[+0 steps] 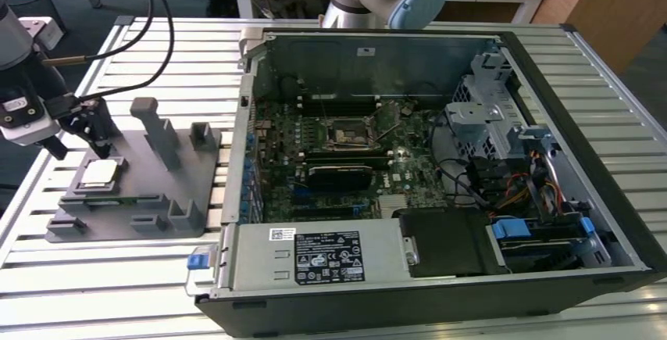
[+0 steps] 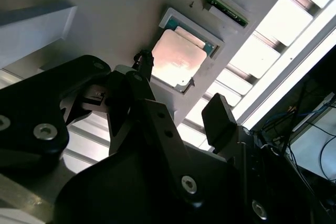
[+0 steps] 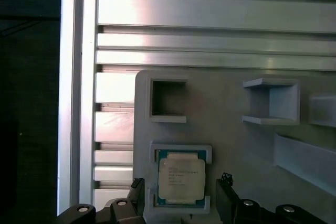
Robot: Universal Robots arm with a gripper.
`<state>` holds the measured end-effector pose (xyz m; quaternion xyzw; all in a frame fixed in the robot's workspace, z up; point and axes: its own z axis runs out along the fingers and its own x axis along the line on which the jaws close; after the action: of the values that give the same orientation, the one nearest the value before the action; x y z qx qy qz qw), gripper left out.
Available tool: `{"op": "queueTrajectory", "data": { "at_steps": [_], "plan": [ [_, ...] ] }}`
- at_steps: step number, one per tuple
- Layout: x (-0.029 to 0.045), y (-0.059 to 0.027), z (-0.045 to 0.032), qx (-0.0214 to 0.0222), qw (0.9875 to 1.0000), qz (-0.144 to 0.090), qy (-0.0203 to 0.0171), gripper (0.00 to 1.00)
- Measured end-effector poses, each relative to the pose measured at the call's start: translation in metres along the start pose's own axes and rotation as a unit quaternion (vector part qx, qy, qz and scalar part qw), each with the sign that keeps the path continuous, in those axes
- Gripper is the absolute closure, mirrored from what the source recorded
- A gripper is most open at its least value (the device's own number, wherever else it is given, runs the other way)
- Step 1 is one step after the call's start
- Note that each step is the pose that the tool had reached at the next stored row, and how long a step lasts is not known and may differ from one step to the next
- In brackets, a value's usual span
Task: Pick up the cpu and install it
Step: 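Pick up the cpu and move it towards the insertion slot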
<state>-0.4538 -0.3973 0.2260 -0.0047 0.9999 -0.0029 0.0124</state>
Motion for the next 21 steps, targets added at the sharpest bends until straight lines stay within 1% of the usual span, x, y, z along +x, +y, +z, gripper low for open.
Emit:
{"op": "queueTrajectory", "data": {
  "at_steps": [15, 19, 20, 21],
  "plan": [
    [0.0001, 0.0000, 0.0050, 0.0000, 1.0000, 0.000, -0.0001, 0.36],
    [0.0002, -0.0014, 0.0070, 0.0001, 1.0000, 0.000, -0.0001, 0.36],
    [0.0002, -0.0014, 0.0076, 0.0006, 1.0000, 0.000, -0.0001, 0.36],
    [0.0001, -0.0015, 0.0084, 0.0022, 1.0000, 0.000, 0.0000, 0.36]
  ]
}}
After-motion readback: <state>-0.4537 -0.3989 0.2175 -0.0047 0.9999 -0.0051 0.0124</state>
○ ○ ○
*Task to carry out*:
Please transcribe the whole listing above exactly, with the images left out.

*Exercise answer*:
[+0 steps] 
[+0 steps] 
[+0 steps] 
Robot: Universal Robots arm with a gripper.
`<state>` holds the measured end-effector pose (xyz m; quaternion xyzw; all in a frame fixed in the robot's workspace, z up; point and axes: its own z axis runs out along the fingers and its own x axis along the line on which the jaws close; after the action: of the values that give the same orientation, the one nearest the value before the action; x y z qx qy qz qw), gripper left out.
Available tool: `{"op": "queueTrajectory", "data": { "at_steps": [_], "plan": [ [_, ...] ] }}`
- at_steps: step number, one per tuple
- Layout: x (-0.029 to 0.045), y (-0.059 to 0.027), z (-0.045 to 0.032), qx (-0.0214 to 0.0222), qw (0.9875 to 1.0000), qz (-0.144 to 0.090), qy (-0.0203 to 0.0171), gripper (0.00 to 1.00)
- Measured end-effector poses, each relative to the pose measured at the call's start: translation in metres along the start pose's own axes and rotation as a unit quaternion (vector part qx, qy, qz and scalar part qw), each with the sign that keeps the path continuous, in those axes
- Gripper is the absolute closure, mirrored from what the source recorded
- A gripper is most open at its least value (the device's own number, wherever else it is given, runs the other way)
- Step 1 is one step after the call's start
- Note that each step is the pose that the tool had reached at the next stored row, and how long a step lasts is not known and may differ from one step to the next
- In brackets, a value's usual span
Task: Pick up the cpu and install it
Step: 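Pick up the cpu and move it towards the insertion slot
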<state>-0.4538 -0.3973 0.2260 -0.0047 0.9999 -0.0029 0.0124</state>
Motion for the next 21 steps, targets added at the sharpest bends until straight lines stay within 1% of the usual span, x, y, z along +x, +y, +z, gripper low for open.
Emit:
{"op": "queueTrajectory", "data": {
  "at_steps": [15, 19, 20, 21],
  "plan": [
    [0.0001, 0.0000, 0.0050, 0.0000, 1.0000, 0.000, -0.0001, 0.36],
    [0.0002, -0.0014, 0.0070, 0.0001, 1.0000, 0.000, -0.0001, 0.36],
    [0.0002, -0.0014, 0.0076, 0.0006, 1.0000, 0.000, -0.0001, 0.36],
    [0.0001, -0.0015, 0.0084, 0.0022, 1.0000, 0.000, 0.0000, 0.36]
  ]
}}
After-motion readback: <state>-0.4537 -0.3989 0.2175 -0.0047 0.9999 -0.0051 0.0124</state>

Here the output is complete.